INFORMATION PROVIDED —
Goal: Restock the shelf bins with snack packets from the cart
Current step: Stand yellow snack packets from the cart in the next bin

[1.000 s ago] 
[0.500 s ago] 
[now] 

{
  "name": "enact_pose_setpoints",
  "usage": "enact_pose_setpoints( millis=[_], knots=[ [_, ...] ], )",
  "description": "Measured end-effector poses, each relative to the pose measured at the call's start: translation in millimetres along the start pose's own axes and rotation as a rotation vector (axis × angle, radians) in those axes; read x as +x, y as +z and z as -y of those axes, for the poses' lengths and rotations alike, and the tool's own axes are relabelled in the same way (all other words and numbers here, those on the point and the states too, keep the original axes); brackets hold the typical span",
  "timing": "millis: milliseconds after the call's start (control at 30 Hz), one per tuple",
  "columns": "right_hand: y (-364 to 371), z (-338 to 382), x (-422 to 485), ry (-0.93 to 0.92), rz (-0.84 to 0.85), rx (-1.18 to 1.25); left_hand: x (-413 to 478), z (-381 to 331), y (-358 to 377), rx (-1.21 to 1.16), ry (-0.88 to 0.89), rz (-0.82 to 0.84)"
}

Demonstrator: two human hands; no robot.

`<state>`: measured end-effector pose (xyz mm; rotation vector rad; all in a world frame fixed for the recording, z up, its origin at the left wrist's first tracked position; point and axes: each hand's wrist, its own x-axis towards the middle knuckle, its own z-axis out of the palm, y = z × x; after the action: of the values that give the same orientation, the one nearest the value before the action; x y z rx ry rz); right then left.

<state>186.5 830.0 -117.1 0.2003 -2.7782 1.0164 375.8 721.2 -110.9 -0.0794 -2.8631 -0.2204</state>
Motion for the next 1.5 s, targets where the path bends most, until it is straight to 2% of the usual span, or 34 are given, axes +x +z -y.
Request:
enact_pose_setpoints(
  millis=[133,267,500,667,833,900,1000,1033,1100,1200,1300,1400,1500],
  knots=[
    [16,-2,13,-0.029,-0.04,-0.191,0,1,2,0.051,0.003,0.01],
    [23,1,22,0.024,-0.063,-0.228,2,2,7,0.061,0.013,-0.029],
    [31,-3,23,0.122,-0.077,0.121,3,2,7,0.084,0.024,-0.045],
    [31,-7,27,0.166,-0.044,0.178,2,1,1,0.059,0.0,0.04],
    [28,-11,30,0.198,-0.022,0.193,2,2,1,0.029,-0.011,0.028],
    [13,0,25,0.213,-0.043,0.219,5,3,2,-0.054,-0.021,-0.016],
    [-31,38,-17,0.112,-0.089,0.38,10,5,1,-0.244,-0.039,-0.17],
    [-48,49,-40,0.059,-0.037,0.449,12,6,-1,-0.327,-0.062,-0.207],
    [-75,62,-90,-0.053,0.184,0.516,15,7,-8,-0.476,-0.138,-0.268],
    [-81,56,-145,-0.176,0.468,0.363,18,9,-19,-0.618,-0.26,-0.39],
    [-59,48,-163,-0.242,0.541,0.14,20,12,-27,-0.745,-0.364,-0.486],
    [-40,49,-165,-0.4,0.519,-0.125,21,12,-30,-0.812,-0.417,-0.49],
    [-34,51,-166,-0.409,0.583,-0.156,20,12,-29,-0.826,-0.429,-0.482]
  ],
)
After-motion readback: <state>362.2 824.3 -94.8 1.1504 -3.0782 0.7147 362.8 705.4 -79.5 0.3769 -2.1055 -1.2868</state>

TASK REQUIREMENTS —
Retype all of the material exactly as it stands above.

WORKED SOLUTION —
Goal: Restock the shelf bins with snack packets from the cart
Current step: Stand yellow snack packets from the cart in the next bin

[1.000 s ago] 
[0.500 s ago] 
[now] 

{
  "name": "enact_pose_setpoints",
  "usage": "enact_pose_setpoints( millis=[_], knots=[ [_, ...] ], )",
  "description": "Measured end-effector poses, each relative to the pose measured at the call's start: translation in millimetres along the start pose's own axes and rotation as a rotation vector (axis × angle, radians) in those axes; read x as +x, y as +z and z as -y of those axes, for the poses' lengths and rotations alike, and the tool's own axes are relabelled in the same way (all other words and numbers here, those on the point and the states too, keep the original axes); brackets hold the typical span",
  "timing": "millis: milliseconds after the call's start (control at 30 Hz), one per tuple",
  "columns": "right_hand: y (-364 to 371), z (-338 to 382), x (-422 to 485), ry (-0.93 to 0.92), rz (-0.84 to 0.85), rx (-1.18 to 1.25); left_hand: x (-413 to 478), z (-381 to 331), y (-358 to 377), rx (-1.21 to 1.16), ry (-0.88 to 0.89), rz (-0.82 to 0.84)"
}

Demonstrator: two human hands; no robot.

`<state>`: measured end-effector pose (xyz mm; rotation vector rad; all in a world frame fixed for the recording, z up, its origin at the left wrist's first tracked position; point and axes: each hand's wrist, its own x-axis towards the middle knuckle, its own z-axis out of the palm, y = z × x; after the action: of the values that give the same orientation, the one nearest the value before the action; x y z rx ry rz); right then left.

<state>186.5 830.0 -117.1 0.2003 -2.7782 1.0164 375.8 721.2 -110.9 -0.0794 -2.8631 -0.2204</state>
Motion for the next 1.5 s, targets where the path bends most, until it is straight to 2% of the usual span, or 34 are given, axes +x +z -y.
Request:
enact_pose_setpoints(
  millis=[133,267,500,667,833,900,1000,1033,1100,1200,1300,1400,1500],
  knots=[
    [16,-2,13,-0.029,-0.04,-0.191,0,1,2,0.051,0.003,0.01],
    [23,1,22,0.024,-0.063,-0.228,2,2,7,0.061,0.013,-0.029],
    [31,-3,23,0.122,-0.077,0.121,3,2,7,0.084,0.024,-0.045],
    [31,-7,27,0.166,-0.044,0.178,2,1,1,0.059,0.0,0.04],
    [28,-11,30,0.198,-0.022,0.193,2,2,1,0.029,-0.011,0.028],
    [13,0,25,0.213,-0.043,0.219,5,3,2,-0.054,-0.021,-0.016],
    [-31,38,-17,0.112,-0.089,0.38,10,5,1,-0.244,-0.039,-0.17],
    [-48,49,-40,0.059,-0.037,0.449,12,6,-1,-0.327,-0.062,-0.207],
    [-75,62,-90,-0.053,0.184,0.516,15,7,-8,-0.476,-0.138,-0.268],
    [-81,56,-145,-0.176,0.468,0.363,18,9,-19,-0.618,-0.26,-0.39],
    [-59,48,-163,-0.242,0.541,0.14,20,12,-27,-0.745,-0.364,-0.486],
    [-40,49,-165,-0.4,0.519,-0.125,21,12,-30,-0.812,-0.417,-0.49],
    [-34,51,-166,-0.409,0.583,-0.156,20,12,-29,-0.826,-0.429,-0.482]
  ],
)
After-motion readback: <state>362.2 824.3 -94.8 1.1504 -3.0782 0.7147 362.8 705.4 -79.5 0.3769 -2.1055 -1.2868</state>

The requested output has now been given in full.